Chloe and Oli beside the Thames while visiting a 19th century church

 

Looking down at the boats moored along the banks, while the blossom petals tremble on the trees, we conclude that Marlow’s every bit as much a boating paradise, as a foodie one: I spot a poster advertising not one, but two regattas in May and June.


When we chat to locals, we hear that the Chequers restaurant is also a popular place.

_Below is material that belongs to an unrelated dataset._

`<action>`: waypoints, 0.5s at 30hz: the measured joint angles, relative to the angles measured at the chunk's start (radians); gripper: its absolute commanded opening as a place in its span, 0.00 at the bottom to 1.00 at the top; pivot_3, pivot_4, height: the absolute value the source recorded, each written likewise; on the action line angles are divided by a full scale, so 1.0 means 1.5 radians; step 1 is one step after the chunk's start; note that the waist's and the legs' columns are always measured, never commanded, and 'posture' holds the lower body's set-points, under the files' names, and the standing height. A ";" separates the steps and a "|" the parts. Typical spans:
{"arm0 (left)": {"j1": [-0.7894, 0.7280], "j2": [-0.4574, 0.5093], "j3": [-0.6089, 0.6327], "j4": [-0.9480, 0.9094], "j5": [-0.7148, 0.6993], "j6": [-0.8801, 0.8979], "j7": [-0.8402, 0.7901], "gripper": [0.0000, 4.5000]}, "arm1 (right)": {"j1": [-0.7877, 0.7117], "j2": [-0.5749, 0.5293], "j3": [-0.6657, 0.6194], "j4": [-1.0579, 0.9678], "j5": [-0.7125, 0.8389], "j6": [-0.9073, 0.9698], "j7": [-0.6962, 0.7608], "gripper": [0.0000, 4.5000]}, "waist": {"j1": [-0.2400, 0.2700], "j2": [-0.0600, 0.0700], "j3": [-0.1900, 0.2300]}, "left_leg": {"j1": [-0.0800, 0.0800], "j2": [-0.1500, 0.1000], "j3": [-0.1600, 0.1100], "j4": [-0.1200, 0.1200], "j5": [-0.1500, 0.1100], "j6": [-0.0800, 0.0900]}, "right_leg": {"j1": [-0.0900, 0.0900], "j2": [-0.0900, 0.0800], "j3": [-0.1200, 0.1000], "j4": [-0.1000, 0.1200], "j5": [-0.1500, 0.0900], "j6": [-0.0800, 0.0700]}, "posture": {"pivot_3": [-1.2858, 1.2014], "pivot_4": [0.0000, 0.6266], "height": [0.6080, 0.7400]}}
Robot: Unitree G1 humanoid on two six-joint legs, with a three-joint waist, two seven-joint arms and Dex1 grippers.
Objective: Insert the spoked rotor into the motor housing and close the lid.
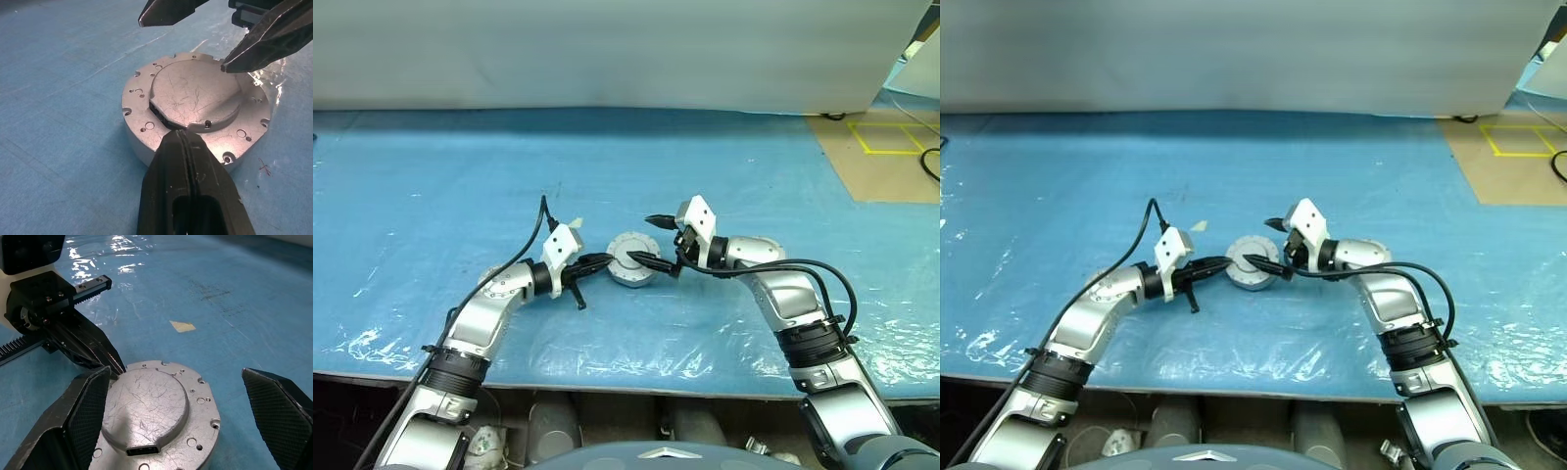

Serving dishes such as Dexter beef potato pie and 30-day aged Longhorn steaks, and with a space called the Churchill Tap, dedicated to all things craft beer, it’s another comforting gaff.


A great benefit of knowing that we are going to catch the train home is that we plump for an aromatic pale ale, Brakspear Oxford Gold (local, of course), without worrying about being over the limit.

Chloe and Oli catching a GWR train ride home

 

Before returning to the station, I spot the Ivy Marlow Garden, a brasserie off-shoot of the London celebrity haunt, and I cross the road to check its menu. A Negroni tasting set looks enticing for an evening aperitif, if staying over. But for us, it’s back to the station and on to the train, and before long we’re speeding through those painterly fields, our culinary escapade over.